This is merely my G-rated, crush-on-a-teacher story universally experienced by just about every student on the planet. Including, it would seem, my son. Poor little nearly-toothless bastard.

I met Kemsen for the first time while sitting in the fourth row, first seat, of an English class on the second floor of the Oxford Hills Junior High School in 1982.

I was 13 and wore a pair of tan/brown/light-colored (how the hell would I know?) corduroys that my mother had purchased during our typical last-minute school shopping trip to K-Mart in Lewiston the week before. I remember the pants because it was the first week of September and our school classrooms had these monolithic, almost cathedral-sized windows that converted sunlight into raw energy that was further absorbed by my pants. Aside from the whiff-whiff-whiff sound they made whenever I walked, I always smelled like burnt hair.

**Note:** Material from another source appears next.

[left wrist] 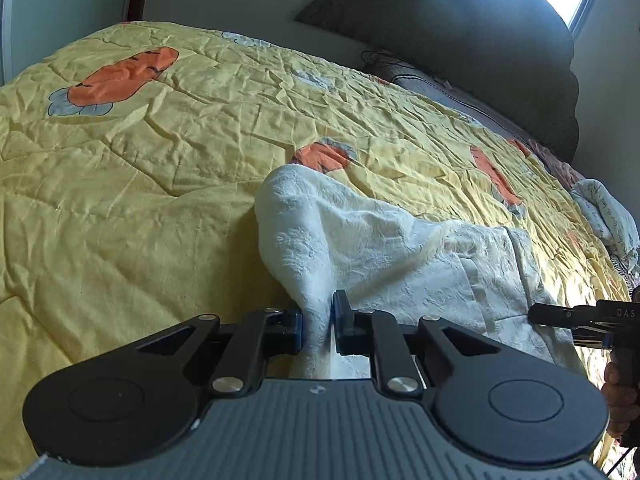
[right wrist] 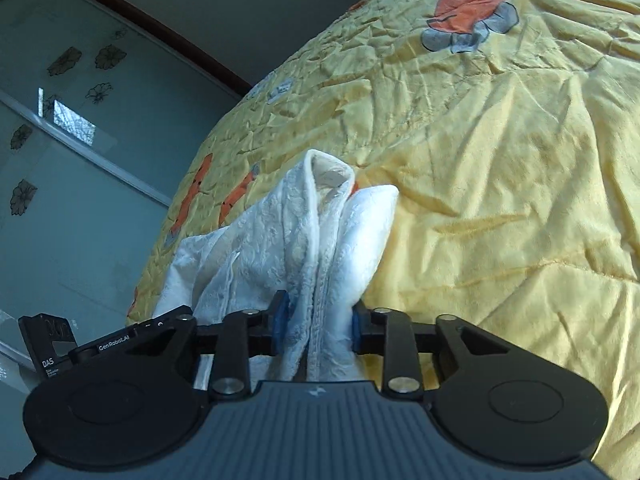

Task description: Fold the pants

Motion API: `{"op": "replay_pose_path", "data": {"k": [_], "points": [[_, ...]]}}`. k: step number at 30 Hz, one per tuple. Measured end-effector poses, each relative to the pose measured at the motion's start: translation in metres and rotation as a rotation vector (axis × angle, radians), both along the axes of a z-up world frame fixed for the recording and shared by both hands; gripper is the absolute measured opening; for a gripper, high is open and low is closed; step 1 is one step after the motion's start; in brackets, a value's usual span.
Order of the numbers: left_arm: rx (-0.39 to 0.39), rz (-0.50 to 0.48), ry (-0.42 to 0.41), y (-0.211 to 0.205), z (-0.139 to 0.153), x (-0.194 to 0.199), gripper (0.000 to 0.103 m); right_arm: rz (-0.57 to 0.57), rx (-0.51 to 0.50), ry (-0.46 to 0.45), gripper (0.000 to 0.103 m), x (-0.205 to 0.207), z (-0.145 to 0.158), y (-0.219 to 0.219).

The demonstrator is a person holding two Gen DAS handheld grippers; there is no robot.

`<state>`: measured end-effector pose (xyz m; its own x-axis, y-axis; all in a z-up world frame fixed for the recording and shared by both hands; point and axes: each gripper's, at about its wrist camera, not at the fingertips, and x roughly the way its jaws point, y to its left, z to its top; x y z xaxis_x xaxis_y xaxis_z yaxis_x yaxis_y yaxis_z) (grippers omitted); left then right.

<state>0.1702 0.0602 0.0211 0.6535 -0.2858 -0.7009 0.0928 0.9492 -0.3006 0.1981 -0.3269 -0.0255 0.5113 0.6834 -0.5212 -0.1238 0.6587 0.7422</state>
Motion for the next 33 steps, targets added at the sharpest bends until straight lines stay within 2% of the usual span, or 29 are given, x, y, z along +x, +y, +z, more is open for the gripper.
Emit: {"op": "replay_pose_path", "data": {"k": [3,4,5,7,11,13,16,19,20,21,22,24,25,29,31,33], "points": [[-0.016,0.005,0.008,0.003,0.001,0.000,0.017,-0.028,0.004,0.005,0.044,-0.010,0.004,-0.009],[-0.011,0.011,0.010,0.003,0.001,-0.002,0.022,-0.031,-0.001,0.002,0.047,-0.014,0.006,-0.011],[-0.001,0.018,0.009,0.003,0.002,-0.003,0.037,-0.033,-0.003,-0.001,0.049,-0.017,0.007,-0.013],[0.008,0.019,0.011,0.004,0.001,-0.005,0.044,-0.033,-0.009,-0.002,0.056,-0.023,0.007,-0.016],[0.001,0.028,0.028,0.006,0.001,-0.012,0.050,-0.011,-0.027,0.002,0.055,-0.036,0.006,-0.016],[-0.033,0.017,0.061,0.010,0.001,-0.018,0.050,-0.003,-0.023,0.001,0.057,-0.042,0.006,-0.016],[-0.177,-0.009,0.130,0.021,-0.004,-0.031,0.050,0.014,-0.014,-0.001,0.059,-0.047,0.006,-0.015],[-0.235,-0.018,0.135,0.027,-0.009,-0.040,0.049,0.018,0.021,-0.002,0.061,-0.050,0.003,-0.013],[-0.234,-0.009,0.139,0.028,-0.010,-0.040,0.034,0.018,0.037,0.003,0.061,-0.051,0.001,-0.012],[-0.232,0.003,0.149,0.029,-0.011,-0.039,0.030,0.019,0.049,0.012,0.059,-0.051,0.000,-0.011],[-0.231,0.006,0.153,0.030,-0.011,-0.039,0.028,0.023,0.042,0.026,0.047,-0.051,-0.002,-0.009],[-0.162,-0.022,0.133,0.024,-0.005,-0.037,0.021,0.017,0.035,0.044,0.033,-0.053,-0.002,-0.010],[-0.121,-0.043,0.119,0.021,0.000,-0.036,0.018,0.012,0.046,0.046,0.029,-0.054,-0.001,-0.012],[-0.016,-0.105,0.076,0.017,0.020,-0.027,0.016,0.025,-0.015,0.026,0.026,-0.062,0.002,-0.005],[0.001,-0.113,0.103,0.015,0.012,-0.023,0.016,0.012,0.020,0.022,0.026,-0.063,-0.005,-0.007],[0.006,-0.100,0.088,0.013,0.004,-0.030,0.016,0.000,0.039,0.020,0.026,-0.066,-0.006,-0.011]]}}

Most everyone else in my class wore non flammables that breathed. I wore haz-mat chic and got the same kind of withering glances from my peers that one now casts upon piles of dog shit. Or Wal-Mart greeters. They chattered about their summers, who they were dating, and how they were all going to the Auburn Mall that weekend to see Fast Times at Ridgemont High, even though it was rated R. I was not allowed to watch rated R movies until my first child was born 10 years later.

It was then, while avoiding any eye contact with, or addressing direct questions about my pants from, my classmates, that our teacher entered.

Kemsen floated into the room that day to the sound of Air Supply's  Lost in Love, with her Farrah Fawcett feathered curls and her brilliant Colgate smile. She crossed the front of the room clutching books that she laid down on her desk with the delicacy of a new mother putting a child in a crib. I think she even patted them.

I knew then, and there, that she would be a special kind of teacher. Because none of my other teachers cooed at dictionaries. Or smiled. Or liked kids. Or smelled like a swath of wildflowers in the fields of the Lord.

Shut the fuck up. I'm not exaggerating. 

"Hi class," she said. And that, I believe, is the only thing I recall her saying that very first hour or so of English class. Which is ironic because, while I believed myself to be fluent in the native tongue, I swear to God her voice triggered some sort of chemical anomaly in my brain that blocked any cognitive language comprehension whatsoever.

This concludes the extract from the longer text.